::: Provided data :::

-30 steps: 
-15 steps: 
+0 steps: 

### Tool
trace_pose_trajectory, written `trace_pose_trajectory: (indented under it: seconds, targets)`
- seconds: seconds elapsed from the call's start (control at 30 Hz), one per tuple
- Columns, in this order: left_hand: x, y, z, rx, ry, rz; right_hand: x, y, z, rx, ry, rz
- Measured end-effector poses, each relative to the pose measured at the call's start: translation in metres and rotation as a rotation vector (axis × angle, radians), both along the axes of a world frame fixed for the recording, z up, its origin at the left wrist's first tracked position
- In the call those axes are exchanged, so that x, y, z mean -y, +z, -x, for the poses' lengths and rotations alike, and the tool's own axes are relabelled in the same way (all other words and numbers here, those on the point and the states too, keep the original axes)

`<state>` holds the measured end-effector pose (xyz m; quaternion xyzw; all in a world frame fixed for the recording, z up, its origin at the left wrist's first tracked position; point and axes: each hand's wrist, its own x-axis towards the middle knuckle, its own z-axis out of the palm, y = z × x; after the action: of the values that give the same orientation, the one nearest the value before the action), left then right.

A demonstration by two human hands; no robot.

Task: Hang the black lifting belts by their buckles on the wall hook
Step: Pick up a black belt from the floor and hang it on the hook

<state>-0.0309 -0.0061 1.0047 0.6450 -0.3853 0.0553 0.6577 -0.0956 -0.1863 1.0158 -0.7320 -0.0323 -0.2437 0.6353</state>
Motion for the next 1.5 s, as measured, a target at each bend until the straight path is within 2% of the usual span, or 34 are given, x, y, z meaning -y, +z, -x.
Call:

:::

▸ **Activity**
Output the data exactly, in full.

▸ **Answer to this problem**
-30 steps: 
-15 steps: 
+0 steps: 

### Tool
trace_pose_trajectory, written `trace_pose_trajectory: (indented under it: seconds, targets)`
- seconds: seconds elapsed from the call's start (control at 30 Hz), one per tuple
- Columns, in this order: left_hand: x, y, z, rx, ry, rz; right_hand: x, y, z, rx, ry, rz
- Measured end-effector poses, each relative to the pose measured at the call's start: translation in metres and rotation as a rotation vector (axis × angle, radians), both along the axes of a world frame fixed for the recording, z up, its origin at the left wrist's first tracked position
- In the call those axes are exchanged, so that x, y, z mean -y, +z, -x, for the poses' lengths and rotations alike, and the tool's own axes are relabelled in the same way (all other words and numbers here, those on the point and the states too, keep the original axes)

`<state>` holds the measured end-effector pose (xyz m; quaternion xyzw; all in a world frame fixed for the recording, z up, its origin at the left wrist's first tracked position; point and axes: each hand's wrist, its own x-axis towards the middle knuckle, its own z-axis out of the palm, y = z × x; after the action: of the values that give the same orientation, the one nearest the value before the action), left then right.

A demonstration by two human hands; no robot.

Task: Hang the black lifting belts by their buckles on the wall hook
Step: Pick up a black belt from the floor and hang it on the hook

<state>-0.0309 -0.0061 1.0047 0.6450 -0.3853 0.0553 0.6577 -0.0956 -0.1863 1.0158 -0.7320 -0.0323 -0.2437 0.6353</state>
Motion for the next 1.5 s, as measured, a target at each bend until the straight path is within 2% of the usual span, or 34 are given, x, y, z meaning -y, +z, -x.
Call:

The exercise is done, with nothing left to add.